Data extracted from a collection
^^^^

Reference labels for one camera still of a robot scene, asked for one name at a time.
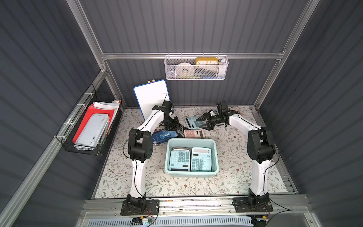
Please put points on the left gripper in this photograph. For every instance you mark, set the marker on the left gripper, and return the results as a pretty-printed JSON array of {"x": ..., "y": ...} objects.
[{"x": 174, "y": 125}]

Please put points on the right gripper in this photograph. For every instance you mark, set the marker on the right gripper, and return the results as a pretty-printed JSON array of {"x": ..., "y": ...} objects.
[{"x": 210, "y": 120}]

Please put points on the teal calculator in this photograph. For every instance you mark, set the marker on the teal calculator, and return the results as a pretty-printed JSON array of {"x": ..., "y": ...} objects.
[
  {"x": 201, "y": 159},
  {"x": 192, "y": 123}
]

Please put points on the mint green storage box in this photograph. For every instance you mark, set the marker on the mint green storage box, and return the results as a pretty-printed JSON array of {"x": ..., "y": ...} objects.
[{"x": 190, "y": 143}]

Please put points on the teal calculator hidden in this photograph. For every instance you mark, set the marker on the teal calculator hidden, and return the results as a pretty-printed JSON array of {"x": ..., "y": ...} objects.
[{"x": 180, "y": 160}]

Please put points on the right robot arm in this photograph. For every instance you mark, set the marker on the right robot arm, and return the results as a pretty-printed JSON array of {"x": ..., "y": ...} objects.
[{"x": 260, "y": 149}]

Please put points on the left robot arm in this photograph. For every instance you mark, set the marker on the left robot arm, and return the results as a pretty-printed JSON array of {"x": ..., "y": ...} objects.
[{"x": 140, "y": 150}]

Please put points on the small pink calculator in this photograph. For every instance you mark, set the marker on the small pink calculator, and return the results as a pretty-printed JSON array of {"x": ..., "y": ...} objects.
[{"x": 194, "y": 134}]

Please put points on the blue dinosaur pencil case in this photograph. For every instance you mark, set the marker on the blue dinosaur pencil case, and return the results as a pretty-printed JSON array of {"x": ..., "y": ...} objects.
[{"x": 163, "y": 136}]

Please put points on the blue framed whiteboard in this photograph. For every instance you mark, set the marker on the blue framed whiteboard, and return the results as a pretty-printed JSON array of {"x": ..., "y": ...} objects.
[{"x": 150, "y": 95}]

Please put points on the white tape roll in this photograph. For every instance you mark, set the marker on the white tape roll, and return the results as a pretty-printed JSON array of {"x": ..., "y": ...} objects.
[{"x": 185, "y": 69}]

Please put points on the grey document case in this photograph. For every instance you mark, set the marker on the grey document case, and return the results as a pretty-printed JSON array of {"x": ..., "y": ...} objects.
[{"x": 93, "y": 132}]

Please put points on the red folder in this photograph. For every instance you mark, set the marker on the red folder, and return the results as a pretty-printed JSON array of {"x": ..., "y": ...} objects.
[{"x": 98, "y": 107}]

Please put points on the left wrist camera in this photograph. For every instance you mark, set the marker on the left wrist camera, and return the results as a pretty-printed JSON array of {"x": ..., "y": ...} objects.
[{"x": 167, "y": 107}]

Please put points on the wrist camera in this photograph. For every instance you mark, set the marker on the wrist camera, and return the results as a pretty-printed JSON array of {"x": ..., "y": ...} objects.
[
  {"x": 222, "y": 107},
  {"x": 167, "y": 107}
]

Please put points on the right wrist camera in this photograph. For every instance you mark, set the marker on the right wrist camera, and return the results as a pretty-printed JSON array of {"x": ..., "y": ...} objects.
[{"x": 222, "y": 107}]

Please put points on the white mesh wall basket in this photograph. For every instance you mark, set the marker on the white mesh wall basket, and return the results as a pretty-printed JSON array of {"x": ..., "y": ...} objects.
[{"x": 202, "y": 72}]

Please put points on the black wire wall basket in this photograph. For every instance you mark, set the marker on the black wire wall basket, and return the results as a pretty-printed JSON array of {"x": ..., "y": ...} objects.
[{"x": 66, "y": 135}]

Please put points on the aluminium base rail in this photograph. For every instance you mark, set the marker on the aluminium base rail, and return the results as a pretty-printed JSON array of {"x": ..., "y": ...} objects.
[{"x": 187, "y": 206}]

^^^^

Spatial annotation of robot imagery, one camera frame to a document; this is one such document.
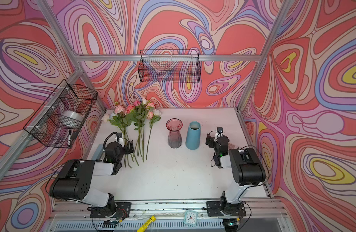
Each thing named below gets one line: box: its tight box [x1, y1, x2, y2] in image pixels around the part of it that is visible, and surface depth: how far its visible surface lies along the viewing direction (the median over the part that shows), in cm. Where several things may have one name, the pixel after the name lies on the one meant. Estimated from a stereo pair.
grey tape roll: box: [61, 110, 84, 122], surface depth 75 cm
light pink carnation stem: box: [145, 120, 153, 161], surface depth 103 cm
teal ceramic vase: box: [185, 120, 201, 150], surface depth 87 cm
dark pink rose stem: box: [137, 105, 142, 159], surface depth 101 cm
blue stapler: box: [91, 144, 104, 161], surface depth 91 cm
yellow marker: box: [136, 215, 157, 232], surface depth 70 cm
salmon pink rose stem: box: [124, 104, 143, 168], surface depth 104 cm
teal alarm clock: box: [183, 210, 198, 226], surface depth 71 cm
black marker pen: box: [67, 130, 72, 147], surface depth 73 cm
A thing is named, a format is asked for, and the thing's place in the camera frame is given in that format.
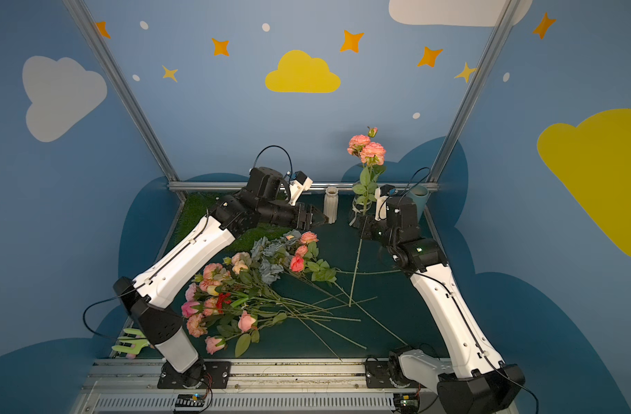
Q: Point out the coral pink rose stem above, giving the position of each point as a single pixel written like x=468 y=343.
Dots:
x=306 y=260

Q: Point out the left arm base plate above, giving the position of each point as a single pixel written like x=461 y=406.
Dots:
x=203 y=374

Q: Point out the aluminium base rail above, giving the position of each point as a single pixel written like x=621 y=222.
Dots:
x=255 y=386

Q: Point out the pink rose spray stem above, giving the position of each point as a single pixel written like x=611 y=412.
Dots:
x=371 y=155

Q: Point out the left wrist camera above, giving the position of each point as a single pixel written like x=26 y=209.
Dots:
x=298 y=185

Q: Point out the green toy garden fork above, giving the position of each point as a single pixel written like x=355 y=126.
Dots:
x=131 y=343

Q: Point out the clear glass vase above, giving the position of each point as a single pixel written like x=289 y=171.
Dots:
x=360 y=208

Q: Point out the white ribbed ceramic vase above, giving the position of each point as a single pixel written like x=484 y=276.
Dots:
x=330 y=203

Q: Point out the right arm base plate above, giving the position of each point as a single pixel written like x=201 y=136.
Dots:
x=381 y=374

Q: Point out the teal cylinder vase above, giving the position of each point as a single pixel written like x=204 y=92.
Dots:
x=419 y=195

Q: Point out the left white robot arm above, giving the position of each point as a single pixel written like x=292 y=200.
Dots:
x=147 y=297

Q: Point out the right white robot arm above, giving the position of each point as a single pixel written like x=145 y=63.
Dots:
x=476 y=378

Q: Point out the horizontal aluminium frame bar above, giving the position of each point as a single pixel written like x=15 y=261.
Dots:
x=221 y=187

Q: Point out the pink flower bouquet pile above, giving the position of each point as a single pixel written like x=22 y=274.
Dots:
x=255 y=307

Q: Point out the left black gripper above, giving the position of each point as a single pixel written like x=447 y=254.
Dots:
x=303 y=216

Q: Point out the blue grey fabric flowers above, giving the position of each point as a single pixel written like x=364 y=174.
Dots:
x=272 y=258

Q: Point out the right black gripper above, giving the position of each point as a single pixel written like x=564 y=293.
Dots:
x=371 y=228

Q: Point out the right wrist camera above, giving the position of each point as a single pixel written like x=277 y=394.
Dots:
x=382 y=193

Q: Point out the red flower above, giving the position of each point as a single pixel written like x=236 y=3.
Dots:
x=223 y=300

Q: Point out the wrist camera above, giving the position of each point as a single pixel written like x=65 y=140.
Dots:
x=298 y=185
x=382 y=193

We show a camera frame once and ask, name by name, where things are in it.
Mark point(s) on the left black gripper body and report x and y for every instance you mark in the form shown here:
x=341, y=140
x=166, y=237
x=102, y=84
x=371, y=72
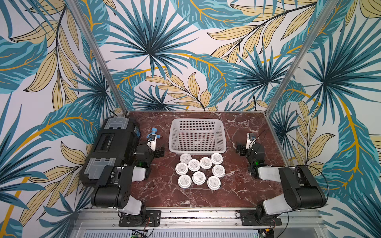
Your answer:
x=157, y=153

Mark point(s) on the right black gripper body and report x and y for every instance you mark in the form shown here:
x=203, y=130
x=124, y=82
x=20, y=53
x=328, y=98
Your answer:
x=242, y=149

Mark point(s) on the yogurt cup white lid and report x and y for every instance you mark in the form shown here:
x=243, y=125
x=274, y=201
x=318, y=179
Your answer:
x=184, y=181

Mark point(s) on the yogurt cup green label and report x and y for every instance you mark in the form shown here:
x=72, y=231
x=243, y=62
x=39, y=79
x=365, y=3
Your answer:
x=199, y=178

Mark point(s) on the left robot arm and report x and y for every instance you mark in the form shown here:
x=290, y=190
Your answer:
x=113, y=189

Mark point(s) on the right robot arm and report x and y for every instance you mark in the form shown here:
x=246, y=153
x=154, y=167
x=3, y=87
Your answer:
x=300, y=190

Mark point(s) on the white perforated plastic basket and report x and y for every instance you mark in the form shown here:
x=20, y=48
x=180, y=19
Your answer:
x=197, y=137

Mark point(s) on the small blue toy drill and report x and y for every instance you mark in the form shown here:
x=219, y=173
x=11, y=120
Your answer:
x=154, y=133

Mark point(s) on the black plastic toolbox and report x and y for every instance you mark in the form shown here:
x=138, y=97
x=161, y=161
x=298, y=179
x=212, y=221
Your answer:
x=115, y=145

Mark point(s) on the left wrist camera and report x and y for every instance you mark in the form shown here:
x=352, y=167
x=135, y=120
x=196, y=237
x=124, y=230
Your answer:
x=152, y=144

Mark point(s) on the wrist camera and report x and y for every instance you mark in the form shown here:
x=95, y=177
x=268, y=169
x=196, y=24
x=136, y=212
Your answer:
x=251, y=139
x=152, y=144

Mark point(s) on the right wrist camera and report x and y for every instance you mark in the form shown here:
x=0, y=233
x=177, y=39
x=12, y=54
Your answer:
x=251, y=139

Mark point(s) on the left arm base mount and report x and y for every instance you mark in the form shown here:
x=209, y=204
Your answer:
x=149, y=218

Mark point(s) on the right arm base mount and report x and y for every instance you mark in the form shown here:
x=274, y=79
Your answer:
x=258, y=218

^^^^

What you will do → Please write out, exactly as they appear above, only the lines in the stretch from the line with "dark pink rose" through the line with "A thing is named, a".

Finished exercise →
dark pink rose stem: box: [137, 105, 142, 159], surface depth 101 cm
blue stapler: box: [91, 144, 104, 161], surface depth 91 cm
yellow marker: box: [136, 215, 157, 232], surface depth 70 cm
salmon pink rose stem: box: [124, 104, 143, 168], surface depth 104 cm
teal alarm clock: box: [183, 210, 198, 226], surface depth 71 cm
black marker pen: box: [67, 130, 72, 147], surface depth 73 cm
A thing is named, a format is asked for, and the thing's place in the camera frame is given in that format.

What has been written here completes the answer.